The cost of a private education in the UK is soaring, with day fees up almost 6pc year-on-year.
On average families can now expect to pay over £5,000 per term for a day school and £13,000 for boarding, according to data from the Independent Schools Council, with the most expensive schools charging in excess of £50,000 a year.
Prices could be about to rise even further, with Labour threatening to remove the VAT exemption on fee-paying schools.
These huge increases have left many middle-class parents unable to cover the cost without the financial support of wealthy grandparents.
But you should think twice before tapping up the bank of grandma and granddad. Depending on who makes the transfer, and when, paying school fees could result in an unexpected inheritance tax bill.
School fees: an inheritance tax break?
No inheritance tax is due on transfers made for the education of children under the age of 18 or in full-time education.
However, there are a few important things to note here. The transfers will only be considered free from inheritance tax if they were made by the parent – except in cases where the child is not in the parent’s care.
In other words, grandparents and other relatives of the child generally will not benefit from the exemption. Even if the transfer is made directly to the school, it will count as a gift and could pose an inheritance tax liability.
This seemingly limits how much help parents can expect to get from other family members. However, there are ways around this.
The annual exemption
Everyone can give away £3,000 a year without paying inheritance tax on the gift.
If you have never used this allowance before, then in the first year you can give away £6,000. This means grandparents could contribute up to £12,000 between them in year one, and then £6,000 for every year after that.
While this will make a dent in the fees, it obviously will not cover the annual cost in full. For those who can contribute more – and want to – there are other options.
The seven-year rule
You can give away sums of unlimited value without paying inheritance tax, as long as you survive the gift by seven years.
Therefore, if possible, it may make sense to pay a larger lump sum towards higher education earlier, rather than cover the fees in instalments every year.
Even then, whether the transfers would be subject to inheritance tax depends on how much of the £325,000 nil-rate band you have by the time you pass away, plus the size of your estate.
Imagine a pair of grandparents have enough saved to cover the school fees of their two grandchildren – which will total £222,000 across their education.
If they had an estate worth £600,000, including their property they were leaving to direct descendants, and had given no other gifts during the timeframe, then they would owe no inheritance tax even if they died within seven years because their assets and gifts would be covered by their combined allowances of £1m.
However, if the grandparents had an estate worth £1m, then the £222,000 would be over their allowances, and dying within seven years would mean inheritance tax was due on the gift.
Alice Haine, of investment platform Bestinvest, said in many cases grandparents who make a substantial gift towards school fees will set up a trust on behalf of the child because of the tax advantages.
“In this situation the trustees retain full control over where the assets are invested and drawn down upon,” she said, “but as the child is the ultimate owner of trust assets, they will be taxed against the child’s income tax and capital gains tax allowances/exemptions, making this very tax efficient.”
The “surplus income” rule
There is another way to give away unlimited sums without having to worry about the seven-year rule.

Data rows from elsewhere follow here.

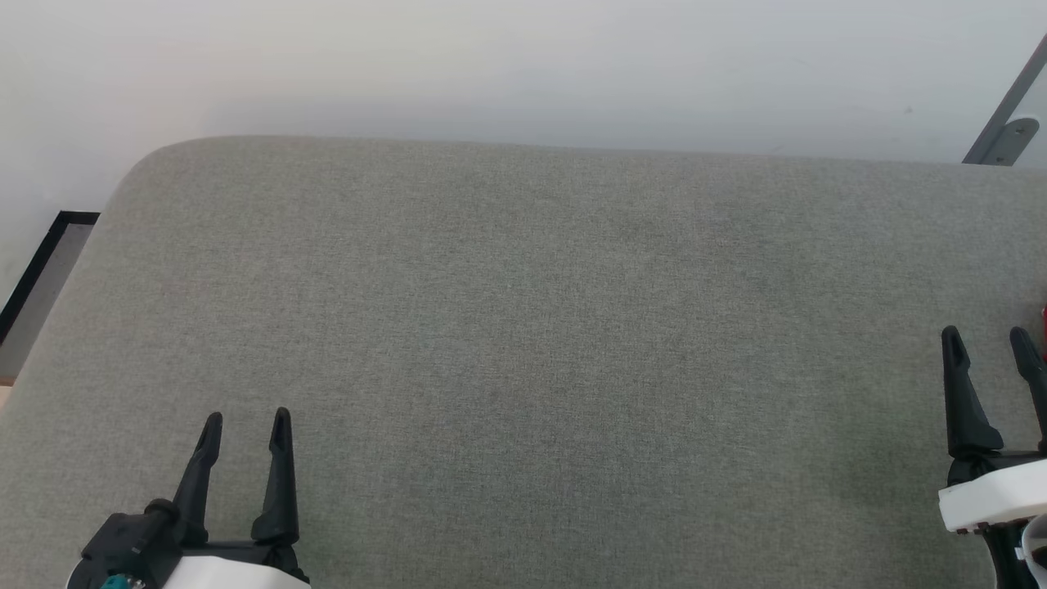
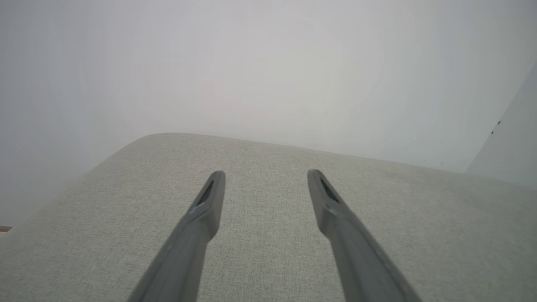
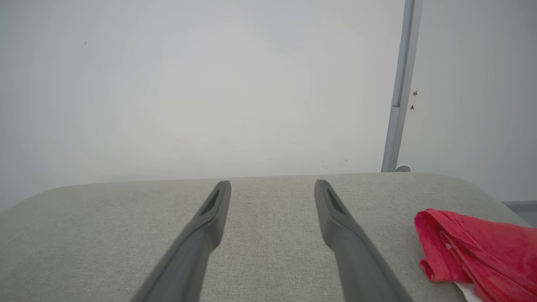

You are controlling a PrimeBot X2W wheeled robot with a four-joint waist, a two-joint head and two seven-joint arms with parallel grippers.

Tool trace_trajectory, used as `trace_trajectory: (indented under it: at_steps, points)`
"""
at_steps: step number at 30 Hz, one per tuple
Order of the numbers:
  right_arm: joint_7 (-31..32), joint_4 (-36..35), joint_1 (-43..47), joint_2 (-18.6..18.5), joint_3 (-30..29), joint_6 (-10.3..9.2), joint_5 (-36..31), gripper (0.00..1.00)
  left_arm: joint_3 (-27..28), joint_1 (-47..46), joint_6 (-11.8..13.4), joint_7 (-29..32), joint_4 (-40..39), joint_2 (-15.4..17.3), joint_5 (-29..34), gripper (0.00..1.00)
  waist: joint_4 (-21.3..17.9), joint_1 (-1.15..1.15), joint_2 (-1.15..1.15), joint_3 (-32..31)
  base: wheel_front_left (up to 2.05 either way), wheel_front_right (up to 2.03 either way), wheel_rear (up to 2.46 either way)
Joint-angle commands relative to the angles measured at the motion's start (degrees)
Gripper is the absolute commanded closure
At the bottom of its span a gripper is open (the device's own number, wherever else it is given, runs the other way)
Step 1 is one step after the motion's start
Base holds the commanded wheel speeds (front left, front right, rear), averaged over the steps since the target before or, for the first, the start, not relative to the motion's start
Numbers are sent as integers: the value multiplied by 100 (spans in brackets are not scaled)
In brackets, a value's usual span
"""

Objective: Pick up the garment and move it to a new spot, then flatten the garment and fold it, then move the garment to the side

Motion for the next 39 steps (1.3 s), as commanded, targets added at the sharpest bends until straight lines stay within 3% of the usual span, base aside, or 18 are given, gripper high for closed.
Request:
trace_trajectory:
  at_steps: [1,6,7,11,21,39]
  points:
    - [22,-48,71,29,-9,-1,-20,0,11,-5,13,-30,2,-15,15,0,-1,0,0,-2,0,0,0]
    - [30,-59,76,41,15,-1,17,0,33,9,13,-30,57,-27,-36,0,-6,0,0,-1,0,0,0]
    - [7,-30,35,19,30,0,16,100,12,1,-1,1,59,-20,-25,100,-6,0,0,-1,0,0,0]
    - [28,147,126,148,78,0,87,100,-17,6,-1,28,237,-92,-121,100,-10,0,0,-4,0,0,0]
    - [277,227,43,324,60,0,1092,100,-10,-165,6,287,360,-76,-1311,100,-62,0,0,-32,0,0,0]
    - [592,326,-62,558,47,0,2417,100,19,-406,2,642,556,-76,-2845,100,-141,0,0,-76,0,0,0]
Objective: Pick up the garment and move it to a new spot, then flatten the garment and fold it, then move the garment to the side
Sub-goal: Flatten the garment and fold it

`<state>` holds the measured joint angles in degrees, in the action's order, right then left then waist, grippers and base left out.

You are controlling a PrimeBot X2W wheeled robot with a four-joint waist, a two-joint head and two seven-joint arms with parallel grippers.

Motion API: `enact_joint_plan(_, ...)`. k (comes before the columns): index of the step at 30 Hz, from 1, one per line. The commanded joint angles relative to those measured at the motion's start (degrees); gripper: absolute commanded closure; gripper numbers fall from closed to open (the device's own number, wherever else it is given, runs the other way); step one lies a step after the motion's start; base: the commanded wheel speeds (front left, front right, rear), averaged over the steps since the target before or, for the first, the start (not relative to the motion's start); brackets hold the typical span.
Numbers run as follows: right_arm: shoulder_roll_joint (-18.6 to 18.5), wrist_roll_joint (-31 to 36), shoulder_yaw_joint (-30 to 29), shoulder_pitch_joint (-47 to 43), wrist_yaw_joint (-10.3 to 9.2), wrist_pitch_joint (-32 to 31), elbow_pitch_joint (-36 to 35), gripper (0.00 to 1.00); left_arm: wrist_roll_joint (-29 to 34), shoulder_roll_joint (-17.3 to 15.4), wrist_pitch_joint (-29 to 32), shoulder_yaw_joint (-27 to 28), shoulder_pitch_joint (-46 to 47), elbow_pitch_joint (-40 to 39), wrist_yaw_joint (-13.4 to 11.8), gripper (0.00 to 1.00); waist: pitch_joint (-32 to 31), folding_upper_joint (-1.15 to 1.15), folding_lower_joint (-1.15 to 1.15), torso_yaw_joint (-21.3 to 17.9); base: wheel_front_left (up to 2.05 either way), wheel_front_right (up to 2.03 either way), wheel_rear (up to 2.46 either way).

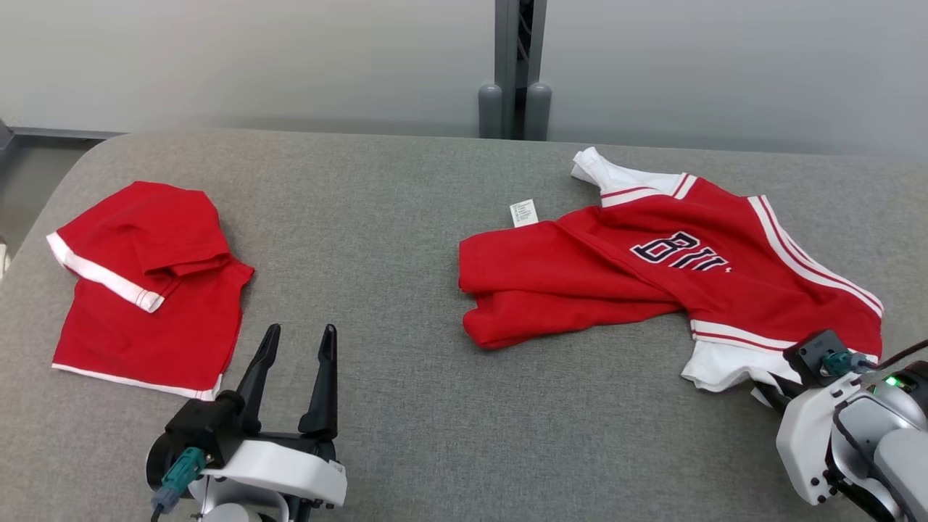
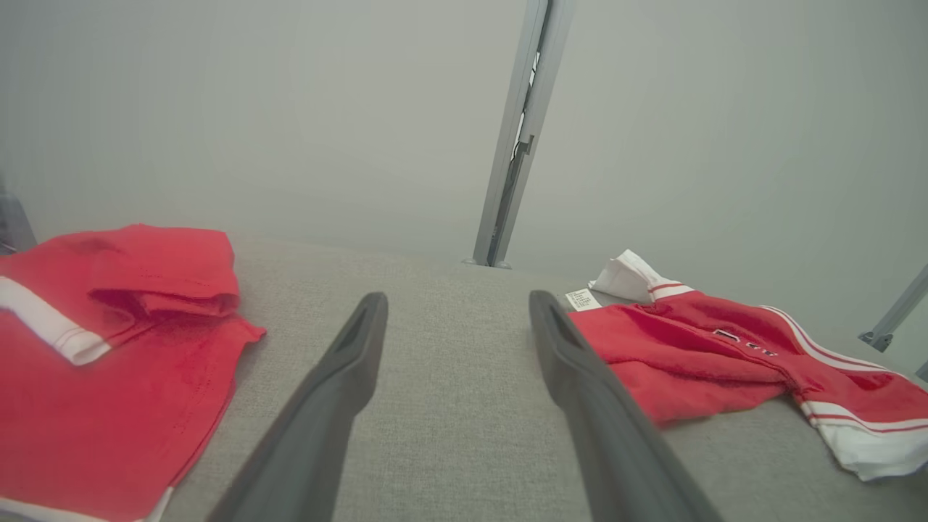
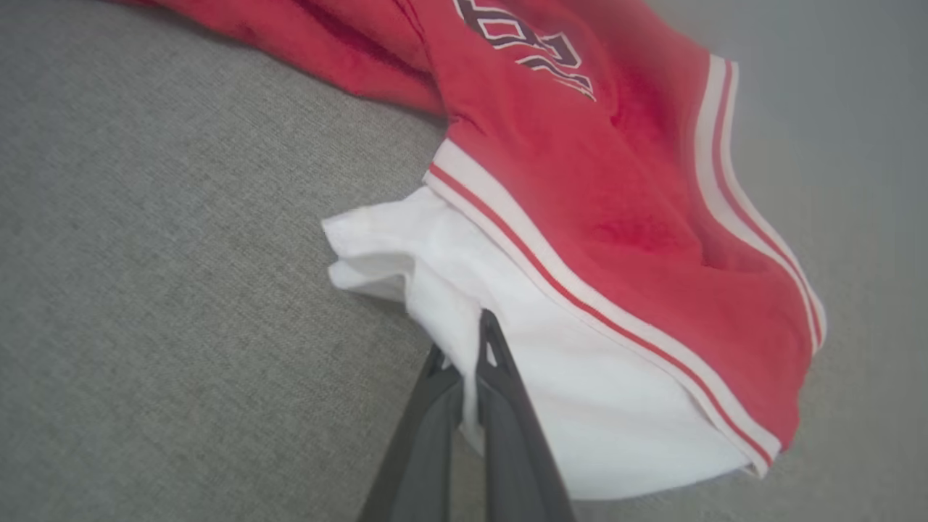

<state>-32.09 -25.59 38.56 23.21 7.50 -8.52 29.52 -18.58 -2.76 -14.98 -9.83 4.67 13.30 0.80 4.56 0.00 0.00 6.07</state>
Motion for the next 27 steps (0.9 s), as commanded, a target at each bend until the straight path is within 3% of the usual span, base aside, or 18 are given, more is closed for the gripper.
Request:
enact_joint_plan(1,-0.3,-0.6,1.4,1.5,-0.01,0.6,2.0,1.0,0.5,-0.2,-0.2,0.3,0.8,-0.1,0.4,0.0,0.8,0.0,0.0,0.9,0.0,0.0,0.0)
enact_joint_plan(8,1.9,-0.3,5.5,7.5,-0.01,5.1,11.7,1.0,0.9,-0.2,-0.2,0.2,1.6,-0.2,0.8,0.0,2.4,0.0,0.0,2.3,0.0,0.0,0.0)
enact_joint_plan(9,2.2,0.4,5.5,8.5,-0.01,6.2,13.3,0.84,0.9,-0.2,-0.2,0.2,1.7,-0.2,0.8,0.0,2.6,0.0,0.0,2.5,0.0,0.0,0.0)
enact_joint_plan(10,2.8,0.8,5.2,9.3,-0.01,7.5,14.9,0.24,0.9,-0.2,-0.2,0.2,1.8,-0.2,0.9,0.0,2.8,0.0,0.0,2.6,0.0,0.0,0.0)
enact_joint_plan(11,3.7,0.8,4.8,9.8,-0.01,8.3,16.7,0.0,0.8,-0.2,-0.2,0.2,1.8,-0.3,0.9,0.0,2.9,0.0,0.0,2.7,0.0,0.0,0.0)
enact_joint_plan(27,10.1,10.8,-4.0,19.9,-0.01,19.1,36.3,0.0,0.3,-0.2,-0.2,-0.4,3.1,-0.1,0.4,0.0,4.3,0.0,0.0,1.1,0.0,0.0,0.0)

If you have sufficient surplus income, you can make regular payments to cover the school fees and pay no inheritance tax on the transfers.
However, there are a number of conditions that must be met in order for these payments to be exempt.
Mike Warburton, a former tax director with accountants Grant Thornton, said: “If the payments are regular and out of income so that they do not reduce their standard of living, that would qualify under Section 21 as normal expenditure out of income.”
It is important to keep detailed records of your annual income and outgoings if you are going to use this strategy – after you pass away, HM Revenue and Customs will ask your executor for this information when they come to claim the exemption.